据说他在海外的日子并不好过,东躲西藏,从东南亚小国到欧洲避税天堂,甚至躲进南美边境小镇,长期寄居在中介介绍的安全屋里,最终还是没能躲过。
新闻切换到梁徽的相关报导。
电子屏幕上,播报员语气官方:「经警方最新调查,前代超模梁徽并非自杀,而是他杀……」
护士推着轮椅经过,病人家属低头刷手机,等报告的人仍在翻病历。大厅里没人惊呼,没人争论,仿佛只是一条普通的社会新闻。
电视的音量也不高,像是一场无人知晓的风暴落幕,观众错过了最关键的时间点。
她说:「到这里就够了。
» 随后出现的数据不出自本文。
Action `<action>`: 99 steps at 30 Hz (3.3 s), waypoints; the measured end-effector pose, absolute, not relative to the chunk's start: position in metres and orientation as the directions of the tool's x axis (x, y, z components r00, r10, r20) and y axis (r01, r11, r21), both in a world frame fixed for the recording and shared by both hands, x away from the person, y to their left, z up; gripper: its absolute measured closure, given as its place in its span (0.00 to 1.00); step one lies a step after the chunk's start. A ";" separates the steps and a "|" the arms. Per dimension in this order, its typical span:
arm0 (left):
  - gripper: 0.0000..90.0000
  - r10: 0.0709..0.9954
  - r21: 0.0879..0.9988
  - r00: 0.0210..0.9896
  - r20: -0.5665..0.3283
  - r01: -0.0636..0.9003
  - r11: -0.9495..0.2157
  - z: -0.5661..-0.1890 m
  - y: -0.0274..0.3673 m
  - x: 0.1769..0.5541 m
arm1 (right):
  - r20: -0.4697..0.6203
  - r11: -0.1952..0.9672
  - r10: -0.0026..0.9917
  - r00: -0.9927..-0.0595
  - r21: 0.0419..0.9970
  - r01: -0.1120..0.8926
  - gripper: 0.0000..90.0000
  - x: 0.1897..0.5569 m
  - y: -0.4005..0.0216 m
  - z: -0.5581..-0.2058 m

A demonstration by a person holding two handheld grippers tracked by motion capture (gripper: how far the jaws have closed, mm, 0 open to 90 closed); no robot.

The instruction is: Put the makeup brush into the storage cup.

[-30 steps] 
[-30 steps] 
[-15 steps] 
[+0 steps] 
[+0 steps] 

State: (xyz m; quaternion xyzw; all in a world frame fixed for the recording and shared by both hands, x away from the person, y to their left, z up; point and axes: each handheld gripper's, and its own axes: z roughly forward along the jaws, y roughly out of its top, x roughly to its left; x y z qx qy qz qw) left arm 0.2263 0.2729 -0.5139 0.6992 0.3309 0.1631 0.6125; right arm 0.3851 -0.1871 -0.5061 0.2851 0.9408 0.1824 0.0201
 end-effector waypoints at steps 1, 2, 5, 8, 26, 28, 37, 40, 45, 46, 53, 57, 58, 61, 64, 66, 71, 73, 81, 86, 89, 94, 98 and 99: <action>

」
也只有这麽一句。
梁惊水在沉默里,轻轻笑了一声。她牵紧商宗的手,埋头不语。
走出医院,天光破云而出,雨过天晴,倒是个好兆头。
商宗体贴依旧,说觉得累可以在车上睡一会,「下午四点前带你去坐临海摩天轮。」
梁惊水摇头说没关系,她低眼扫过他口袋里鼓起的方形轮廓,唇弧轻弯起。
算了,不戳穿他。
可她不知道,晴天的透明舱窗里,能看见维港上空的白日焰火。
原来,黑夜并非色彩最好的幕布。
梁惊水瞪大眼,看火药在光中腾跃,低空绽开的烟花自海面升起,四季流转的簪花燃亮晴空。
她恨不得把手机的所有内存都用来拍这片焰火,硬要商宗换不同角度拍下每一帧,欢欢喜喜地推搡:「我第一次见到白天的烟花,还是在维港,别告诉我这是你安排的?」
「我只想达到一个效果。」
摩天轮下人声鼎沸,他的声音却像贴着耳畔灌入:「未来所有的日子,无论你在何时何地看到烟花,都会想起,维港曾有一场晴天的焰火,只为梁惊水而燃。」
香港是一座四季模糊的城市,冬无飞雪,春秋亦难分明。
可商宗用他的方式,让她在这片不知季节更迭的城市里,看见春夏秋冬。
春焰如桃花初绽;
夏焰如烈阳腾空;
秋焰如金叶纷飞;
冬焰如雪光初融。
最後的蓝烟融进晴空,梁惊水的眼睛亮得像盛满焰火,边用毕生辞藻赞美这场白日焰火,边回望他下一步如何行动。
他不以为意地一串笑,好像刻意掩去认真,梁惊水眨眨眼,商宗像没看到似的,说晚上去小野寺那看看四喜,想侄女了。
「你能不能想个动词呢?比如求……」她蹙眉说没什麽。
这话已接近明示,就算再不解风月,也不可能误解那个「求」字的後续。
可是商宗仿佛置若罔闻,在停靠站插着口袋下去:「四喜不到一月大,球留着,等几年後再教她。」
「……」
梁惊水在这一瞬间意识到,自己对婚姻生出了向往,或者更确切地说,开始憧憬与眼前这个人共度馀生。